Technical Abstract: Historically, Near Infrared (NIR) spectroscopy of agricultural commodities and foods has been accomplished with filter instruments, dispersive monochrometers and diode array spectrometers. These instruments have been characterized as rugged, high signal-to-noise (S/N) and inexpensive, monochrometers excluded. In the past few years Fourier Transform Interferometers have become available from the traditional mid infrared (MIR) manufacturers, such Perkin-Elmer, Nicolet, and Bruker. These instruments are characterized by high resolution, lower S/N, not particularly rugged and relatively high cost, comparable to monochrometers. Results will be shown which describe models developed by these new instruments and what advantages they provide to the agricultural analytical analysis community. The models of the non-FT instruments have been previously described at UJNR meetings and are comparable.
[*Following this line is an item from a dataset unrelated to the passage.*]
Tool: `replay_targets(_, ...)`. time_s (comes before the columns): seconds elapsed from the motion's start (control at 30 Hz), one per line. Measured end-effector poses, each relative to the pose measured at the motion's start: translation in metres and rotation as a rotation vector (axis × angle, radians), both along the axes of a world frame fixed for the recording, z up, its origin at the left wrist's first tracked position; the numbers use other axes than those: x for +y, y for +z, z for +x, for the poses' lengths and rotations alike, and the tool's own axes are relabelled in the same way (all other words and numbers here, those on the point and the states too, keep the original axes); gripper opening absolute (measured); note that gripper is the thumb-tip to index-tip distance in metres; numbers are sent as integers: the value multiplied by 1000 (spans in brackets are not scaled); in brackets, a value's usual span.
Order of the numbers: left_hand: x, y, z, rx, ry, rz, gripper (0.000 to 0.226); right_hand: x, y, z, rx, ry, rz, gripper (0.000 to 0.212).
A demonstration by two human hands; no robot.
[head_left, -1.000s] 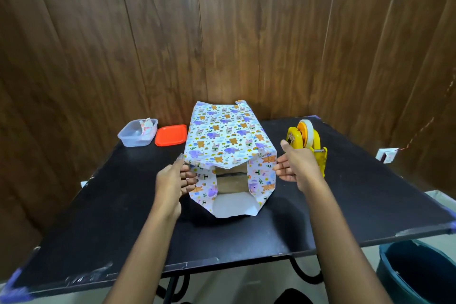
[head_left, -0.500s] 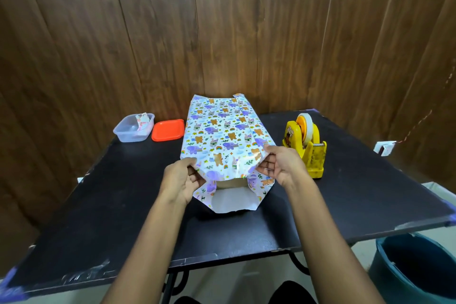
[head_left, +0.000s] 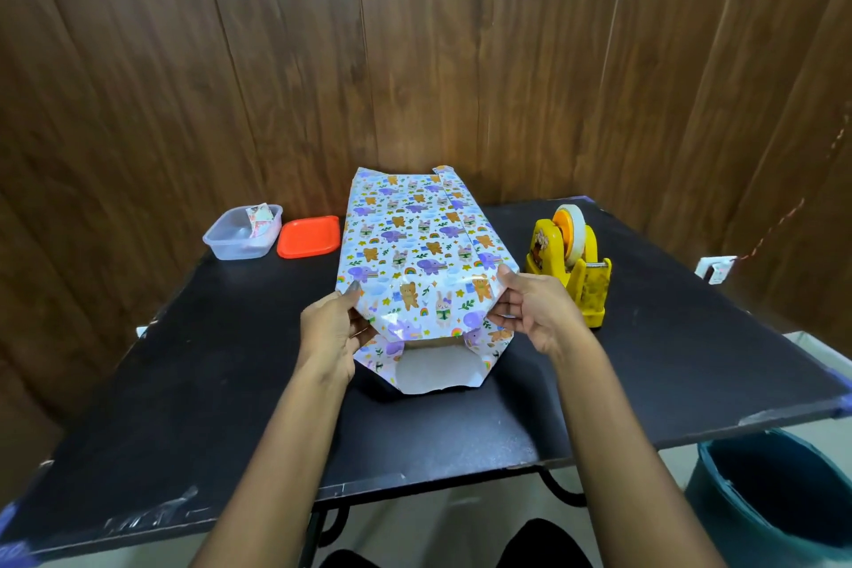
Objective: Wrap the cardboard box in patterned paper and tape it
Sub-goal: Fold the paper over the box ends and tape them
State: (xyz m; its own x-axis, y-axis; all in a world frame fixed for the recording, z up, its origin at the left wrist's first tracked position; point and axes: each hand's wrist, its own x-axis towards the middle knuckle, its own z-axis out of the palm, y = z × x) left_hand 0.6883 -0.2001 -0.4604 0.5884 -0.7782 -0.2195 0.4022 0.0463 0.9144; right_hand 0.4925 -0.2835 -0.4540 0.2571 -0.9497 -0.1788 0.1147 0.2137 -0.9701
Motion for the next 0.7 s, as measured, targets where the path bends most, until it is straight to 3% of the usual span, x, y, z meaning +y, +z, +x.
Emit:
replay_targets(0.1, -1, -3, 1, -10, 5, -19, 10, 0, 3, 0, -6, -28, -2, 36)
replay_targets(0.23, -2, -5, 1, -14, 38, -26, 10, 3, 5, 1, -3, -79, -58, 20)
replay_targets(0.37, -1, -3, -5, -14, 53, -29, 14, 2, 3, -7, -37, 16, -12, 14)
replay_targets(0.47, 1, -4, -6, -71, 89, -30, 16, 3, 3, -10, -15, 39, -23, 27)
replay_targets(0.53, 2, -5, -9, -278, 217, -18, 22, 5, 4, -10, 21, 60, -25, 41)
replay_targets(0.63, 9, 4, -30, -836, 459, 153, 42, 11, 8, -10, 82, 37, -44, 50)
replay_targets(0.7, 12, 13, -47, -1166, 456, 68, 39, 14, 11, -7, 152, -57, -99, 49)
For the vast majority of agricultural analyses resolution is not nearly as important as high S/N. The other advantages of the FT instruments are speed and `multi-plexing,' i.e., acquiring data at more than one place with the same instrument. Finally, a new sensor named DASI, diode array scanning interferometer will be discussed for its potential as a rugged inexpensive analysis system.